__YOUR GOAL__: All of the data, word for word and free of pictures, is the expected result.

__PROVIDED DATA__:
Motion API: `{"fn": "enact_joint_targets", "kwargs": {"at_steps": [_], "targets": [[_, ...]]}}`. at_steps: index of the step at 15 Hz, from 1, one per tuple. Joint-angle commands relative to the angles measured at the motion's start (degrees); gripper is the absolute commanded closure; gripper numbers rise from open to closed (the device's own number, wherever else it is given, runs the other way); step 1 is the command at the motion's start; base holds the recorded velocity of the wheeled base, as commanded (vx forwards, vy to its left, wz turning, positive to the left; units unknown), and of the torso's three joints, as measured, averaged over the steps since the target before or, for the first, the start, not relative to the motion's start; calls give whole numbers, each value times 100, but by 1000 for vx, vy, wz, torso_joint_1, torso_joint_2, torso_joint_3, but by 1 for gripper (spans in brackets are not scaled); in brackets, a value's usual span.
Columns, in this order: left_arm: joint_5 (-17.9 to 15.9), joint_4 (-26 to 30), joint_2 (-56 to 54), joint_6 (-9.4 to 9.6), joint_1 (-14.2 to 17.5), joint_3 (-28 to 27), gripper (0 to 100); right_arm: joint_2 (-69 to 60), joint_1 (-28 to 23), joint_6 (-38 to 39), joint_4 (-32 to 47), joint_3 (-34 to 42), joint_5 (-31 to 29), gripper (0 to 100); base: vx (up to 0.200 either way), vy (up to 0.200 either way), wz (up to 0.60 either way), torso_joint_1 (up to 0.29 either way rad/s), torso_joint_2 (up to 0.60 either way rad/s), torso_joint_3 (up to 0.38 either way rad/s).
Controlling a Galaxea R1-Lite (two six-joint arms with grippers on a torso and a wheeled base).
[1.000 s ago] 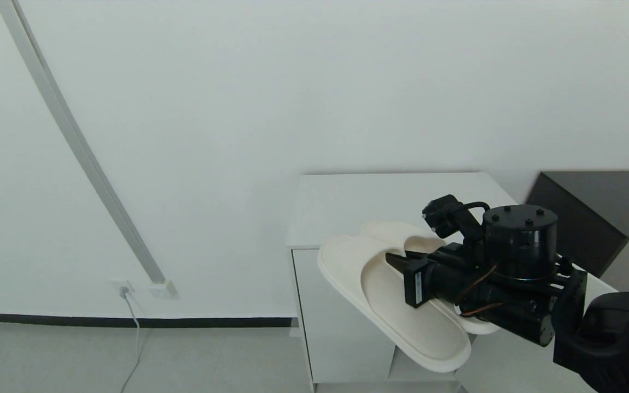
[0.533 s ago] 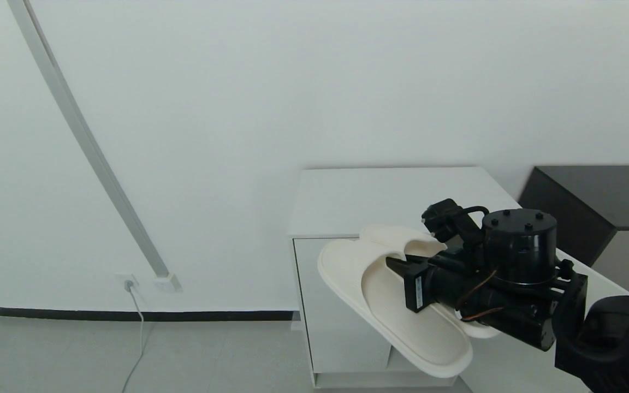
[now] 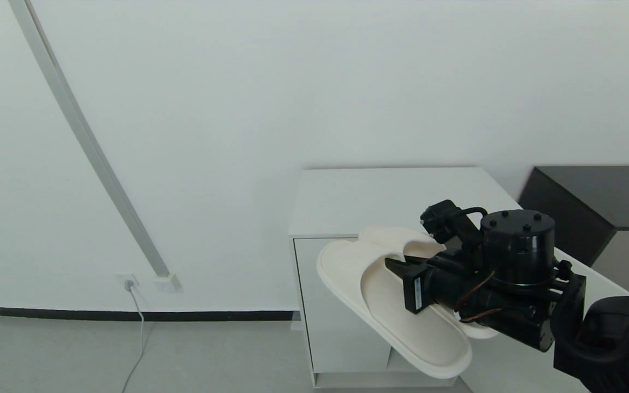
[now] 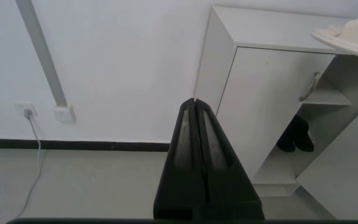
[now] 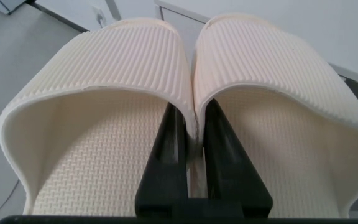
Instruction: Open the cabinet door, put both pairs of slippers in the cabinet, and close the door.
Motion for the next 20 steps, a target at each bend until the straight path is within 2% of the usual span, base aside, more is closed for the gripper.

__RESPONSE AREA__:
Motion API: `{"fn": "enact_joint_targets", "kwargs": {"at_steps": [_], "targets": [[_, ...]]}}`. at_steps: index of the step at 15 Hz, from 1, one per tuple. Joint-angle commands relative to the angles measured at the motion's start (degrees); gripper is the absolute commanded closure; gripper numbers rise from open to closed (the device's own number, wherever else it is given, runs the other way); step 1 is the command at the motion's start; base holds the recorded velocity of the wheeled base, as commanded (vx forwards, vy to its left, wz turning, positive to the left; units unknown), and of the torso's three joints, as measured, averaged over the steps since the target before or, for the first, the start, not relative to the motion's start; calls give whole numbers, each value times 100, but by 1000 for vx, vy, wz, torso_joint_1, torso_joint_2, torso_joint_3, but by 1 for gripper (spans in brackets are not scaled); in brackets, a value's usual span.
Columns, in this order: left_arm: joint_5 (-17.9 to 15.9), joint_4 (-26 to 30), joint_2 (-56 to 54), joint_6 (-9.4 to 9.6), joint_1 (-14.2 to 17.5), joint_3 (-28 to 27), gripper (0 to 100); right_arm: joint_2 (-69 to 60), joint_1 (-28 to 23), joint_6 (-38 to 39), joint_4 (-32 to 47), joint_3 (-34 to 42), joint_5 (-31 to 29), gripper (0 to 100); base: vx (up to 0.200 either way), vy (up to 0.200 either way), wz (up to 0.60 either way), torso_joint_1 (up to 0.29 either way rad/s), torso_joint_2 (up to 0.60 either way rad/s), torso_joint_3 (up to 0.38 either way rad/s).
Controlling a Galaxea R1-Lite (two six-joint arms with grippers on a torso and a wheeled base).
[1.000 s ago] 
[0.533 s ago] 
[now] 
[now] 
[now] 
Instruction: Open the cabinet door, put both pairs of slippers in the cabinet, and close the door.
Motion for the next 20 steps, a target at each bend until the straight path is within 2% of the usual span, base aside, more is closed for the gripper.

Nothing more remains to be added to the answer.